Konkret ist aber bisher allein die Rede von einer Verdoppelung
des Entwicklungshilfebudgets. Almosen statt der erforderlichen
radikalen Änderung der „internationalen Arbeitsteilung“: Auch
dies wird allenfalls für kosmetische Abhilfe sorgen, aber keines
der drängenden Probleme lösen, aufgrund derer Millionen das
Elend ihrer Herkunftsländer verlassen möchten.
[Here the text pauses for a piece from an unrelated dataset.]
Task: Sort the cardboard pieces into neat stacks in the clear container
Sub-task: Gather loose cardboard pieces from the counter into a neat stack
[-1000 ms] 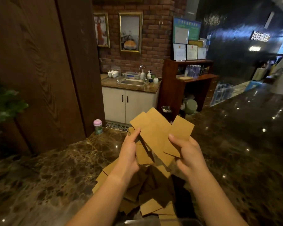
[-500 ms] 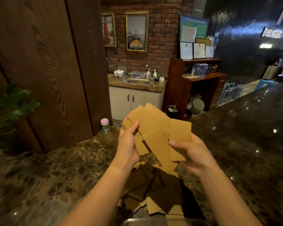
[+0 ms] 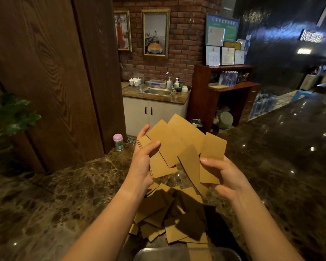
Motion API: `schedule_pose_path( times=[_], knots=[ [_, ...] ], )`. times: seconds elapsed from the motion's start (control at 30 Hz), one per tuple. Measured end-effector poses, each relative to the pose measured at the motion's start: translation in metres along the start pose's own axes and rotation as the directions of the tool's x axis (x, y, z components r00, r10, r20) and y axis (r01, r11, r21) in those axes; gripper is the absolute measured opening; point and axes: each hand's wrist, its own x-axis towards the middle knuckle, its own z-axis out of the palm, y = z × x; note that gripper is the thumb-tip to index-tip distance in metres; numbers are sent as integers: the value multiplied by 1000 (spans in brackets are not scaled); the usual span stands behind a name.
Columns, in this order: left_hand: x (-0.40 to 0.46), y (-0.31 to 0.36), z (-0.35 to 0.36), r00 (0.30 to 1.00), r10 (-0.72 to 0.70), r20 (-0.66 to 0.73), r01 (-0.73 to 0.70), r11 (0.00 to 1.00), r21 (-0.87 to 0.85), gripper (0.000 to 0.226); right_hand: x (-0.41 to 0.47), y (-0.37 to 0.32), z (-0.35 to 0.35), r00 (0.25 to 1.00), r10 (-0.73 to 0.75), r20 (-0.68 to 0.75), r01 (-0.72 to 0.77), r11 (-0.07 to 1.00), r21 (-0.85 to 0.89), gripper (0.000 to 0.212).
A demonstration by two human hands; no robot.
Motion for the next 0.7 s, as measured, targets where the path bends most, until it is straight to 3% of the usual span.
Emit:
schedule_pose_path(
  times=[0.23,0.37,0.43,0.6,0.7],
  knots=[
    [1,-6,-4,988,26,-149,-5,990,140,72,-5,2,9,986,-166,-15,164,982,-97,43],
    [4,-12,3,972,-42,-229,48,999,21,35,-6,11,23,972,-234,-24,226,957,-184,34],
    [2,-14,8,975,-57,-217,60,998,10,18,-6,17,28,970,-239,-46,229,959,-165,32],
    [1,-17,-1,990,-1,-140,5,999,32,31,-3,17,28,969,-210,-130,201,976,-81,31],
    [-4,-13,-6,997,1,-77,4,998,61,43,1,10,22,985,-113,-133,114,993,-2,29]
  ],
)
Die deutsche Politik hat es im
schlechtesten Sinne vorgemacht, wie eine repressive „Lösung“
geht: Als die Bundesrepublik im Mai 1993 das Asylrecht im
Grundgesetz weitgehend demontierte, schloss sie mit sämtlichen
Nachbarländern in ihrem Osten „Rücknahmeabkommen“ für
unerwünschte Einwanderer und Flüchtlinge. Polen, Tschechien und
Ungarn wiederum taten desgleichen mit Rumänien und der Ukraine,
wo sich daraufhin faktische Auffangbecken bildeten, in denen
Hunderttausende Flüchtlinge festsaßen. Ähnliches plant die EU
jetzt an ihrer Südflanke. „Wir wollen nicht der Mülleimer
Europas werden“: Diese Erklärung der Präfektur im
ostmarokkanischen Oujda zur Rechtfertigung der Deportation
afrikanischer Flüchtlinge in die Wüste, die durch die
französische Libération aufgeschnappt wurde, drückt die
Gesamtphilosophie dieses Projekts ebenso rücksichtslos wie
treffend aus - die Verdammten dieser Erde sind Abfall, den man
loswerden will.
Editorische Anmerkungen
Der Autor übergab
uns seinen Artikel am 2.11.2005 zur Veröffentlichung.